About Me

My photo
My husband tells me I am a makebate. So, what's wrong with that? I love to write. I have 2 great kids and 1 grandson. I'd love to say I am "retired" but really, who retires from life? Shoot me a question, comment, rant or rave. They are all welcome here. Love dogs, my family, and most of all, debate. Pro NRA, conservative and a right wing lady.

Tuesday, July 12, 2011

Press 1 for English, 2 for Insanity

Albert Einstein said it best - "Insanity: doing the same thing over and over again and expecting different results."

Or perhaps it was Stephen Hawking - who is quoted as making this logical statement - "It is no good getting furious if you get stuck. What I do is keep thinking about the problem but work on something else. Sometimes it is years before I see the way forward. In the case of information loss and black holes, it was 29 years."

Both men were far ahead of their time.  I, on the other hand, am but a mere mortal, in fact, a mortal woman, in menopause, so really, all wisdom from great thinkers goes straight out the window, like a boy getting caught in a girl's bedroom well past curfew.  Not that this ever happened to me.  Really, it never did.

I hear the reasoning and arguments in favor of automated phone calls, menu selections, etc. but for the life of me, none of  it makes sense.  One of the biggest pet peeves are the "Please press 1 if you want English, 2 if you want Spanish", which of course would be in Spanish.  Doesn't anyone ever wonder if the person who speaks Spanish, Arabic, Latin, French, or any other language for that matter, other than English never even gets past the press 1 for English simply due to the fact that they don't understand the question to begin with?

After pressing 1, my next question would be, "Please listen to the following options", which undoubtedly never delineates exactly which department I need.  Somehow, the question I have doesn't have a category.  So, you go through about 10 options, listening very carefully to keep a mind inventory of all the numbers and options, and where they will direct you to.  By the time you get to option 10, you might as well hang it up, because you have forgotten 1 through 9, and what they might transfer you to.  

10!  Oh, I've just been given the option to speak to an operator.  Now, this may or may not mean that you will actually get a living breathing body on the other line.  And, if that person actually is living and breathing, they may or may not know how to help you.  Its like rolling the dice.  Come on, CRAPS!  

Recently, I attempted and finally succeeded in applying for a small community college in southern California in order to take ONE COURSE.  First, I  went to the website, which, of course, did not answer the questions I had.  I then called the numbers provided to me for the particular department I was interested in.  The first round of phone calls got me transferred to three different locations, after pressing every single number possibly known to mankind. I think I may have actually hit infinity.  I finally had a regular person on the line, who I posed my question to, only to then find out that the only person in the entire world of this college was on vacation.  I thought to myself..."Well of course they are."  One of the great tragedies of my life is that if it can go wrong, it will; if it can be lost, it will.  The process of applying for a college course once you are over the age of 45, and in a state of menopause should actually BE a college course.  I nearly threw the computer out the window.

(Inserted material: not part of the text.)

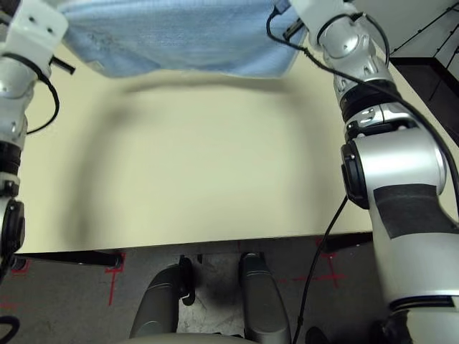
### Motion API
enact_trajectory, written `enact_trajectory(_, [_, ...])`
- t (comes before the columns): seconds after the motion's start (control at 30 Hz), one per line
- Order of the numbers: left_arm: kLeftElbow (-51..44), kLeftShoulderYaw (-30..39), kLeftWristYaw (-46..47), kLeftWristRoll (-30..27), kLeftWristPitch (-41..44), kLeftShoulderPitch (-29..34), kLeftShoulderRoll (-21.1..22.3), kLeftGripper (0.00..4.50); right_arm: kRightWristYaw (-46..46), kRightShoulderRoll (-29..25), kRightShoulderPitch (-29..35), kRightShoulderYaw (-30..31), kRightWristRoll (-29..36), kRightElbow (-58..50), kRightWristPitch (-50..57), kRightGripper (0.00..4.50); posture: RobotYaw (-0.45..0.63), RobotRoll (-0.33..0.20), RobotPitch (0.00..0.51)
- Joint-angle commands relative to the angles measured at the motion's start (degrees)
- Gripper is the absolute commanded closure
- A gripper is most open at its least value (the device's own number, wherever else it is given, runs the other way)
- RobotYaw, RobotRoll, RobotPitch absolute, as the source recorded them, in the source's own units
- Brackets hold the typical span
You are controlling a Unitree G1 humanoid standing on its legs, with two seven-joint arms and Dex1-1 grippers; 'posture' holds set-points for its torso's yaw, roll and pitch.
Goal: Fold the towel and set it aside.
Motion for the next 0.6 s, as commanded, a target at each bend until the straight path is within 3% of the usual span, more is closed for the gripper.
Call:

Then comes the angst of ever trying to get a human if your cable goes out, or the electrical bill is off, or God forbid, YOU NEED TO CONTACT THE IRS - my advice on that last one is to give up, flee the country and change your name.   Gone are the phone calls, on the old rotary dial phone, which allow you to dial something that had letters and numbers in it, actually hear a human answer the phone where upon you hear, "Thank you for calling, my name is Sally Sue, how may I be of assistance to you?"  Can you imagine how much happier the world would be?

Until then, I feel it to be prudent to block off at least one hour whenever the need arises to contact anyone by phone, especially a public service agency, and also try to take an Ativan, have a cup of coffee nearby, food for at least a week, a port-a-potty, bedroom slippers and a pillow.  Now, please press 1.